THE PROBLEM> Using the data that follows, report how many lines include "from"; output no other text.
+++
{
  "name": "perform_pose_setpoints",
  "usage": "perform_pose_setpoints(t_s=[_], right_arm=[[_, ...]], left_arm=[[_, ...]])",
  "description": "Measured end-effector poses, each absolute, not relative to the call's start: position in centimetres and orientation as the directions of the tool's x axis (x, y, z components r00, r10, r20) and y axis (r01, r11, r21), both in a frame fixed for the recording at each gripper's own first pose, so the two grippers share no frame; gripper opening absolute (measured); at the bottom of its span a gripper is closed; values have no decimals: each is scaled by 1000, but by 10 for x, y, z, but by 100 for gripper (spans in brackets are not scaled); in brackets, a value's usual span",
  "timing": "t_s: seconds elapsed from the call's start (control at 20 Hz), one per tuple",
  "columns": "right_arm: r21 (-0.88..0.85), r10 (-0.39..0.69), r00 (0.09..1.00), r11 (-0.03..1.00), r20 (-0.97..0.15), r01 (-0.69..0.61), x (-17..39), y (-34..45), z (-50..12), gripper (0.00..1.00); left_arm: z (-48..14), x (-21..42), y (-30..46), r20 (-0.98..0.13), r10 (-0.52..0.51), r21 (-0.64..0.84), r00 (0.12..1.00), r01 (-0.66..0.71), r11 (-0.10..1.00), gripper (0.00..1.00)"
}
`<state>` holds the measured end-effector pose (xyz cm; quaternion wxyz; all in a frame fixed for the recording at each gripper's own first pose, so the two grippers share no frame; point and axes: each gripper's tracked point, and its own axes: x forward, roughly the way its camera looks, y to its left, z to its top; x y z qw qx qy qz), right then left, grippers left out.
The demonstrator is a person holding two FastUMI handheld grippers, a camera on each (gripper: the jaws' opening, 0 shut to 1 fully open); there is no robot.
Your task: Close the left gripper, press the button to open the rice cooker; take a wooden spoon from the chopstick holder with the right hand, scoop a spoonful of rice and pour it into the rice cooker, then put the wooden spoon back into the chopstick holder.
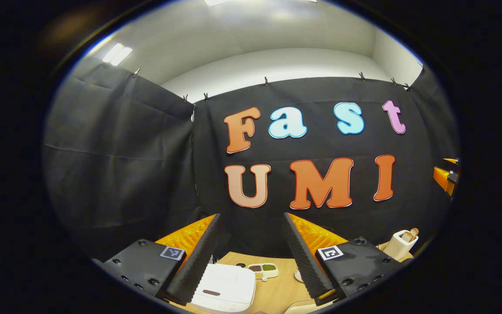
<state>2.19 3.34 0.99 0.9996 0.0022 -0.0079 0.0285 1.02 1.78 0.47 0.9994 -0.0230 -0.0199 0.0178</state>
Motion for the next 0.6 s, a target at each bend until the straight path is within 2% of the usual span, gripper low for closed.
perform_pose_setpoints(t_s=[0.05,0.1,0.15,0.35,0.4,0.45,0.5,0.55,0.6], right_arm=[[6,56,998,998,16,-56,23,35,10,96],[5,56,998,998,12,-56,23,34,8,93],[3,52,999,999,8,-52,21,33,6,96],[-23,40,999,999,-12,-40,15,29,1,96],[-30,35,999,999,-17,-35,12,27,-2,96],[-38,26,999,999,-27,-27,11,25,-5,93],[-45,16,999,999,-39,-18,7,22,-8,96],[-51,5,999,999,-52,-8,4,19,-12,99],[-55,-5,998,998,-63,2,1,15,-16,96]], left_arm=[[8,12,24,48,49,-44,998,-47,998,94],[10,15,34,53,68,-45,996,-65,997,94],[11,17,40,55,78,-49,995,-75,996,95],[7,26,76,39,133,-88,990,-129,988,94],[4,30,83,24,146,-91,989,-143,985,85],[-2,33,90,-3,156,-70,988,-156,985,59],[-11,32,103,-18,202,-43,979,-203,978,33],[-17,36,105,-35,191,-28,981,-192,981,7],[-22,38,107,-56,189,-12,980,-190,982,11]])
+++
ANSWER SECTION> 2